=== Saved entries ===

-- Opening Marker --

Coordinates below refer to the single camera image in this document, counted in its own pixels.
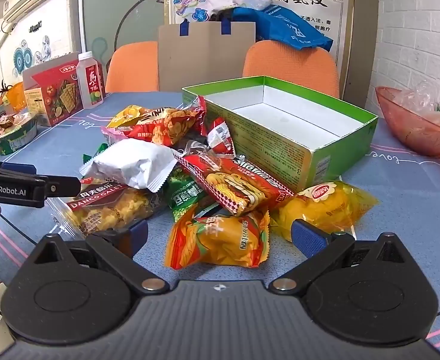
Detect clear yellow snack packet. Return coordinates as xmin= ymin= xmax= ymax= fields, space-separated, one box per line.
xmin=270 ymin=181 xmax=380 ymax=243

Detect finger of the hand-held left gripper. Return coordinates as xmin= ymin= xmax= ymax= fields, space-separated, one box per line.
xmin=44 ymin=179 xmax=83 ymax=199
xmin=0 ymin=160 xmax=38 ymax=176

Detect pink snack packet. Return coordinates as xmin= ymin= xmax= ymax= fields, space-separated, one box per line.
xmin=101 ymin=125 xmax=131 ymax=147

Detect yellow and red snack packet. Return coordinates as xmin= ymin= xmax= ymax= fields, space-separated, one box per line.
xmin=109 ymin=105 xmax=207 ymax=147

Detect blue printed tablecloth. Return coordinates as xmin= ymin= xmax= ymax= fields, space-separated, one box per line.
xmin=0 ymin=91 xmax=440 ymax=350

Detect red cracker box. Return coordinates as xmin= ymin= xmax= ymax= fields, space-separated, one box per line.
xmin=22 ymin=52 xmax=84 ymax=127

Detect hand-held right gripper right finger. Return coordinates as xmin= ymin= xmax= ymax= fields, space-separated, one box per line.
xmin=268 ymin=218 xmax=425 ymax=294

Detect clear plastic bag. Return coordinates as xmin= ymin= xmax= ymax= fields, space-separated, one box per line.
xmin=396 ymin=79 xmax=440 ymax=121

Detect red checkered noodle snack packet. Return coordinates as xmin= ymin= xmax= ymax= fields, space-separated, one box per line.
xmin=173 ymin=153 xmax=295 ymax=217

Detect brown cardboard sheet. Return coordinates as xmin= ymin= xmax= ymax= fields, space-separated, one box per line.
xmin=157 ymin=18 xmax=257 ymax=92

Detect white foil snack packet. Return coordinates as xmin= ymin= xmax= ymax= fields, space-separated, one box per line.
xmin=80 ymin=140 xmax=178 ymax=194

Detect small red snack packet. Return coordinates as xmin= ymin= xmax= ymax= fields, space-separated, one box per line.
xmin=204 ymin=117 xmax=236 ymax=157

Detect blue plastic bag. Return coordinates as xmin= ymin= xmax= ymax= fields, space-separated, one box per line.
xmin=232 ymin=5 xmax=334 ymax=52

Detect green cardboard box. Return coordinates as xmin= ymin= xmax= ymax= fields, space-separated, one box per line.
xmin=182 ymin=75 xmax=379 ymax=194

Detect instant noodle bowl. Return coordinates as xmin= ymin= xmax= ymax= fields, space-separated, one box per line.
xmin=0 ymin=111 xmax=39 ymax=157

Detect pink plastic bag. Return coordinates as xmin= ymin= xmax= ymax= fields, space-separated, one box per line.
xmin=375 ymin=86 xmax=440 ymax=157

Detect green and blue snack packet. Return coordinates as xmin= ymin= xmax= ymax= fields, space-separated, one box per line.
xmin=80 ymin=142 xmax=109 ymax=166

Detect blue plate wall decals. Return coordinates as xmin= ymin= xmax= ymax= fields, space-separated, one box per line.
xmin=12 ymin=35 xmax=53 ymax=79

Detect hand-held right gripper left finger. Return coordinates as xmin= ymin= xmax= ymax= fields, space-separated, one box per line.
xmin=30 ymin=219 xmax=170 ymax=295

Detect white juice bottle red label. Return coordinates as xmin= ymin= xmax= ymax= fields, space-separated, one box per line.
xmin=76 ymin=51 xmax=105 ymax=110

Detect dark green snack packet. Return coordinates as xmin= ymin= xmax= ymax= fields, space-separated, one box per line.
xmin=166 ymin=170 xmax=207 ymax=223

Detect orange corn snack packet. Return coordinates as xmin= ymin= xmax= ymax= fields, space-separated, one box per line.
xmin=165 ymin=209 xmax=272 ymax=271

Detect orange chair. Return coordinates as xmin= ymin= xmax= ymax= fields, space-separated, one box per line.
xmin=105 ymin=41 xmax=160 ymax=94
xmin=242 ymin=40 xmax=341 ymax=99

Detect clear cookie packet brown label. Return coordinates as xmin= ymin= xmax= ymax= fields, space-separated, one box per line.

-- Closing Marker --

=== Directions for this task ===
The data above should be returned in full, exactly as written, apart from its images.

=== Task output ===
Coordinates below refer to the single camera image in this document, counted in its own pixels.
Detect clear yellow snack packet. Return coordinates as xmin= ymin= xmax= ymax= fields, space-separated, one box per line.
xmin=270 ymin=181 xmax=380 ymax=243

Detect finger of the hand-held left gripper. Return coordinates as xmin= ymin= xmax= ymax= fields, space-separated, one box per line.
xmin=44 ymin=179 xmax=83 ymax=199
xmin=0 ymin=160 xmax=38 ymax=176

Detect pink snack packet. Return coordinates as xmin= ymin= xmax= ymax= fields, space-separated, one box per line.
xmin=101 ymin=125 xmax=131 ymax=147

Detect yellow and red snack packet. Return coordinates as xmin= ymin= xmax= ymax= fields, space-separated, one box per line.
xmin=109 ymin=105 xmax=207 ymax=147

Detect blue printed tablecloth. Return coordinates as xmin= ymin= xmax= ymax= fields, space-separated, one box per line.
xmin=0 ymin=91 xmax=440 ymax=350

Detect red cracker box. Return coordinates as xmin= ymin= xmax= ymax= fields, space-separated, one box per line.
xmin=22 ymin=52 xmax=84 ymax=127

Detect hand-held right gripper right finger. Return coordinates as xmin= ymin= xmax= ymax= fields, space-separated, one box per line.
xmin=268 ymin=218 xmax=425 ymax=294

Detect clear plastic bag. Return coordinates as xmin= ymin= xmax= ymax= fields, space-separated, one box per line.
xmin=396 ymin=79 xmax=440 ymax=121

Detect red checkered noodle snack packet. Return coordinates as xmin= ymin= xmax= ymax= fields, space-separated, one box per line.
xmin=173 ymin=153 xmax=295 ymax=217

Detect brown cardboard sheet. Return coordinates as xmin= ymin= xmax= ymax= fields, space-separated, one box per line.
xmin=157 ymin=18 xmax=257 ymax=92

Detect white foil snack packet. Return coordinates as xmin= ymin= xmax= ymax= fields, space-separated, one box per line.
xmin=80 ymin=140 xmax=178 ymax=194

Detect small red snack packet. Return coordinates as xmin= ymin= xmax= ymax= fields, space-separated, one box per line.
xmin=204 ymin=117 xmax=236 ymax=157

Detect blue plastic bag. Return coordinates as xmin= ymin= xmax= ymax= fields, space-separated, one box per line.
xmin=232 ymin=5 xmax=334 ymax=52

Detect green cardboard box. Return coordinates as xmin= ymin= xmax= ymax= fields, space-separated, one box per line.
xmin=182 ymin=75 xmax=379 ymax=194

Detect instant noodle bowl. Return coordinates as xmin= ymin= xmax= ymax= fields, space-separated, one box per line.
xmin=0 ymin=111 xmax=39 ymax=157

Detect pink plastic bag. Return coordinates as xmin= ymin= xmax= ymax= fields, space-separated, one box per line.
xmin=375 ymin=86 xmax=440 ymax=157

Detect green and blue snack packet. Return coordinates as xmin= ymin= xmax= ymax= fields, space-separated, one box per line.
xmin=80 ymin=142 xmax=109 ymax=166

Detect blue plate wall decals. Return coordinates as xmin= ymin= xmax= ymax= fields, space-separated, one box per line.
xmin=12 ymin=35 xmax=53 ymax=79

Detect hand-held right gripper left finger. Return coordinates as xmin= ymin= xmax= ymax= fields, space-separated, one box per line.
xmin=30 ymin=219 xmax=170 ymax=295

Detect white juice bottle red label. Return coordinates as xmin= ymin= xmax= ymax= fields, space-separated, one box per line.
xmin=76 ymin=51 xmax=105 ymax=110

Detect dark green snack packet. Return coordinates as xmin= ymin= xmax= ymax= fields, space-separated, one box per line.
xmin=166 ymin=170 xmax=207 ymax=223

Detect orange corn snack packet. Return coordinates as xmin= ymin= xmax= ymax= fields, space-separated, one box per line.
xmin=165 ymin=209 xmax=272 ymax=271

Detect orange chair. Return coordinates as xmin= ymin= xmax= ymax= fields, space-separated, one box per line.
xmin=105 ymin=41 xmax=160 ymax=94
xmin=242 ymin=40 xmax=341 ymax=99

Detect clear cookie packet brown label. Return coordinates as xmin= ymin= xmax= ymax= fields, space-separated, one box per line.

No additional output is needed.